Personal information
- Date of birth: 2 March 1969 (age 56)
- Place of birth: Xylokera, Pyrgos, Elis, Greece
- Height: 1.78 m (5 ft 10 in)
- Position(s): Forward

Youth career
- 1983–1984: Aris Xylokeras
- 1984–1985: Ampelonas

Senior career*
- Years: Team / Apps / (Gls)
- 1985–1987: Aias Gastounis
- 1987–1988: Paniliakos
- 1988–1989: Olympiacos Volos
- 1989–1990: Iraklis
- 1990–1991: PAS Korinthos
- 1992: Ethnikos Piraeus
- 1992–1994: PAS Korinthos
- 1994–1995: Panargiakos
- 1995–1996: Panegialios
- 1996–1997: AO Pyrgos
- 1997–1999: Thesprotos

= Spyros Dimopoulos =

Greek footballer

Spyros Dimopoulos (Σπύρος Δημόπουλος, born 2 March 1969) is a retired Greek footballer who played as a forward.
Spyros, alongside his brothers Thanasis Dimopoulos and Christos, holds the world record for the largest number of siblings scoring on the same day, on 2 February 1992 in the Greek first division. He is also one of the youngest player to score a hat-trick in Greek football. His nickname was "Foukos".

==Career==
===Early years===
He started his career from local sixth-division club Aris Xylokeras at the age of 14, where his father Nikos was the chairman. He immediately impressed with his skills scoring 12 goals, becoming one of the youngest players in Greece to play first-team football. In the summer of 1984 he was signed by Ampelonas, another local club whose president was Thanasis Karagounis, father of Greece's legendary captain, Giorgos Karagounis. Dimopoulos scored 27 goals helping his team win promotion to the fifth tier. He was transferred to ambitious club Aias Gastounis in 1985, winning the Ileia county championship two years later and also promotion to Delta Ethniki.
 In 1987 he signed for third-division club Paniliakos under coach Giannis Koronellos and also assistant Kostas Davourlis, Panachaiki's greatest ever player.

===Later years===
After a fruitful season and 14 goals with Paniliakos he was recommended to Greek powerhouse Panathinaikos where his brother Christos and Argentine midfielder Juan Ramón Rocha were playing. Panathinaikos did not sign the player but instead Rocha recommended him to his fellow countryman Gomez de Faria, Olympiakos Volos' coach at the time. Dimopoulos was not a regular for Olympiakos Volos, but he helped them win promotion to Alpha Ethniki in 1989.
He was subsequently transferred to Iraklis Thessaloniki in the 1989-90 season, and he became teammate Vasilis Hatzipanagis, Greece's Golden player.
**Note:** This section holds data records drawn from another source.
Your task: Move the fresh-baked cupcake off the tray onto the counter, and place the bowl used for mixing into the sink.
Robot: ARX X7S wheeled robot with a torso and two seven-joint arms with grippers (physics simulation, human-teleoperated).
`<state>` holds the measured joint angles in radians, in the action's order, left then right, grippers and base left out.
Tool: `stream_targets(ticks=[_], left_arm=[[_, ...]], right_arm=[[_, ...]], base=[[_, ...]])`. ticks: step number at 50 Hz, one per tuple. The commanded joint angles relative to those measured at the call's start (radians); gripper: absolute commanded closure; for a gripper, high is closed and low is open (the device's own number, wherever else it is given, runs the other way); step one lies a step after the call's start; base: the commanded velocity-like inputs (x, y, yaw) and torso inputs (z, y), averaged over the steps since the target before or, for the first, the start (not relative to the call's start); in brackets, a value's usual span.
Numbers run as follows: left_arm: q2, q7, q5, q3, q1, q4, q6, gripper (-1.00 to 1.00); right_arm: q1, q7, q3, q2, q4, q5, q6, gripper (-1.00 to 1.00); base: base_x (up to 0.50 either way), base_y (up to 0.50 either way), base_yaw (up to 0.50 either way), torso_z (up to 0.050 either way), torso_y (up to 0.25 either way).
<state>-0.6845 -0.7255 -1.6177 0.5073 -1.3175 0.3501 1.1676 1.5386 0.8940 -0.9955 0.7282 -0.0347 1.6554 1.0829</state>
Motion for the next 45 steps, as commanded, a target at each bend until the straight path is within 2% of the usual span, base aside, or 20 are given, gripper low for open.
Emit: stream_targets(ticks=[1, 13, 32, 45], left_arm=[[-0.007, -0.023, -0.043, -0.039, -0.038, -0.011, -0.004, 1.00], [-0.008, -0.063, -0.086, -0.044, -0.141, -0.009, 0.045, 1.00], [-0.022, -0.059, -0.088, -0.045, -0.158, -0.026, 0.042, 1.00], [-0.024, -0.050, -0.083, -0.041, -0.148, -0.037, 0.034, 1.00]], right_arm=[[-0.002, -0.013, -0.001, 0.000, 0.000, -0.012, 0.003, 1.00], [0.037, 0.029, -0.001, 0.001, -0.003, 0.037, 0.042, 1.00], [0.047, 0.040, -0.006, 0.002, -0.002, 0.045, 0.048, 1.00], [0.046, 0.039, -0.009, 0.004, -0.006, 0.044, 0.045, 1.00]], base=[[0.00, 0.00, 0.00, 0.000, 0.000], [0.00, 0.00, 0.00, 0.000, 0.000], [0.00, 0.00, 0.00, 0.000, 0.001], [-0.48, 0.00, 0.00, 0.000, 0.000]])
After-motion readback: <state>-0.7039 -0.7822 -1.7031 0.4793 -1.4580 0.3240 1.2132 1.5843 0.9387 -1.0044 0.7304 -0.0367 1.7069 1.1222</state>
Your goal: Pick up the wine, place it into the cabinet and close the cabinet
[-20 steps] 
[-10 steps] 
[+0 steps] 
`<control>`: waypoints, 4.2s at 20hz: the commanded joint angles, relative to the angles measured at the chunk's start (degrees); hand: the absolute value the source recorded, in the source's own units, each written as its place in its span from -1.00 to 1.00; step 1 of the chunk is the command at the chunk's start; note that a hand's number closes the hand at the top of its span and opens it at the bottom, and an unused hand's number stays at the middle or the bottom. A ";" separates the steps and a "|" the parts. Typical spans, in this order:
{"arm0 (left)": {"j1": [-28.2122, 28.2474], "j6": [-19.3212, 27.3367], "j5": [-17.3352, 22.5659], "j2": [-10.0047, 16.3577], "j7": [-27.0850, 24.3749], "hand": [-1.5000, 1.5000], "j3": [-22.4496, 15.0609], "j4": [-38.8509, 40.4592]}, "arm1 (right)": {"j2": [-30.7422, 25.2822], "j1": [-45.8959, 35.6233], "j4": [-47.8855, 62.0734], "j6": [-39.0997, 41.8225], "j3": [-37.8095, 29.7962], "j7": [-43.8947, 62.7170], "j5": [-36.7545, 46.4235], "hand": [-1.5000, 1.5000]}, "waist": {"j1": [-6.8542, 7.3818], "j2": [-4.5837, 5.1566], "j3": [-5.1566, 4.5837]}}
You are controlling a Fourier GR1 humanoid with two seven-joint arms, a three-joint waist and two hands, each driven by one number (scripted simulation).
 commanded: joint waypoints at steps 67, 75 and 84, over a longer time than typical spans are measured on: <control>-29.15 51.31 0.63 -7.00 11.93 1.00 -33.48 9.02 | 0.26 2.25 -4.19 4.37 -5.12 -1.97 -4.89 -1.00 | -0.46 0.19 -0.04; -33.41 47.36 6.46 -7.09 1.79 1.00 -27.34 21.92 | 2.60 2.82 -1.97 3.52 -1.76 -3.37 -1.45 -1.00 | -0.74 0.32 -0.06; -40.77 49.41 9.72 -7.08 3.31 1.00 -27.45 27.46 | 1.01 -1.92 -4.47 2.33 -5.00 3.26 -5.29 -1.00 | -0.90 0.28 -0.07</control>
His limited playing team with Iraklis prompted him to ask for a transfer. Dimopoulos returned to Beta Ethniki and signed for P.A.S. Korinthos in the summer of 1990, coached again by Gomez de Faria. He later played for first-division club Ethnikos Piraeus and also Panargiakos (coached by late Giannis Kyrastas, Panegialios, AO Pyrgos and Thesprotos. During his last year with Thesprotos he scored 30 goals and the team was promoted to Gamma Ethniki.
Greece's coach Antonis Georgiadis had expressed his interest to call him up in 1989, but Dimopoulos eventually did not appear for the national team.